• [Task prompt]:
Set down each line of the listing below exactly as it is written.

• [Supplied material]:
--- START ---
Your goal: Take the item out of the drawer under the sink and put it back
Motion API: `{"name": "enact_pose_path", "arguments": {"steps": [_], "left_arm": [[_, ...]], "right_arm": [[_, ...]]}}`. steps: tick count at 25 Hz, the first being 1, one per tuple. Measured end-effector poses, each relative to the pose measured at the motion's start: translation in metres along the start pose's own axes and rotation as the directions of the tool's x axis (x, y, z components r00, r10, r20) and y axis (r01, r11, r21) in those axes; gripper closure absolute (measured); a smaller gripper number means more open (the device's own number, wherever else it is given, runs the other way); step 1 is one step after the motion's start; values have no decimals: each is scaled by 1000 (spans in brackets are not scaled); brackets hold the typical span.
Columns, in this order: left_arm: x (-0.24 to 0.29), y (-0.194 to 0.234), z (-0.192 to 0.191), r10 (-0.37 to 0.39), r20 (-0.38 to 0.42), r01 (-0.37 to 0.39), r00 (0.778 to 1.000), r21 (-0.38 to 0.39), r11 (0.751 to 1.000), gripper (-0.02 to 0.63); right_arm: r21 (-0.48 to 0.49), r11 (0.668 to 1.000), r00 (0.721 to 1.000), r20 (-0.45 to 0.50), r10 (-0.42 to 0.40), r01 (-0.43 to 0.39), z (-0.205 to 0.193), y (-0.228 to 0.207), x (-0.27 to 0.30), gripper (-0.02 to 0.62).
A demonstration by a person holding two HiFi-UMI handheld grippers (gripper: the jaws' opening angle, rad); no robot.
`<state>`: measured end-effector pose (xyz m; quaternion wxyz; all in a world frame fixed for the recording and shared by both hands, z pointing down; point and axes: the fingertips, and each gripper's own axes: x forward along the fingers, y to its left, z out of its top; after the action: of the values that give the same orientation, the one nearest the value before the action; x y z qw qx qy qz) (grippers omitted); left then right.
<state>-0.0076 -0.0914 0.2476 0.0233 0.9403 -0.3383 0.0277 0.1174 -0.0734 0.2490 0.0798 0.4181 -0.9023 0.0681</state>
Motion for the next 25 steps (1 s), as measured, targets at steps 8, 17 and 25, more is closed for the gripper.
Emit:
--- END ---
• [Task solution]:
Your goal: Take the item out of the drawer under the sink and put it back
Motion API: `{"name": "enact_pose_path", "arguments": {"steps": [_], "left_arm": [[_, ...]], "right_arm": [[_, ...]]}}`. steps: tick count at 25 Hz, the first being 1, one per tuple. Measured end-effector poses, each relative to the pose measured at the motion's start: translation in metres along the start pose's own axes and rotation as the directions of the tool's x axis (x, y, z components r00, r10, r20) and y axis (r01, r11, r21) in those axes; gripper closure absolute (measured); a smaller gripper number means more open (the device's own number, wherever else it is given, runs the other way); step 1 is one step after the motion's start; values have no decimals: each is scaled by 1000 (spans in brackets are not scaled); brackets hold the typical span.
Columns, in this order: left_arm: x (-0.24 to 0.29), y (-0.194 to 0.234), z (-0.192 to 0.191), r10 (-0.37 to 0.39), r20 (-0.38 to 0.42), r01 (-0.37 to 0.39), r00 (0.778 to 1.000), r21 (-0.38 to 0.39), r11 (0.751 to 1.000), gripper (-0.02 to 0.63); right_arm: r21 (-0.48 to 0.49), r11 (0.668 to 1.000), r00 (0.721 to 1.000), r20 (-0.45 to 0.50), r10 (-0.42 to 0.40), r01 (-0.43 to 0.39), z (-0.205 to 0.193), y (-0.228 to 0.207), x (-0.27 to 0.30), gripper (-0.02 to 0.62).
A demonstration by a person holding two HiFi-UMI handheld grippers (gripper: the jaws' opening angle, rad); no robot.
`<state>`: measured end-effector pose (xyz m; quaternion wxyz; all in a world frame fixed for the recording and shared by both hands, z pointing down; point and axes: the fingertips, and each gripper's own axes: x forward along the fingers, y to its left, z out of its top; after the action: of the values that give the same orientation, the one nearest the value before the action; x y z qw qx qy qz) (grippers omitted); left then right.
<state>-0.0076 -0.0914 0.2476 0.0233 0.9403 -0.3383 0.0277 0.1174 -0.0734 0.2490 0.0798 0.4181 -0.9023 0.0681</state>
Motion for the next 25 steps (1 s), as measured, targets at steps 8, 17 and 25, more is closed for the gripper.
Emit:

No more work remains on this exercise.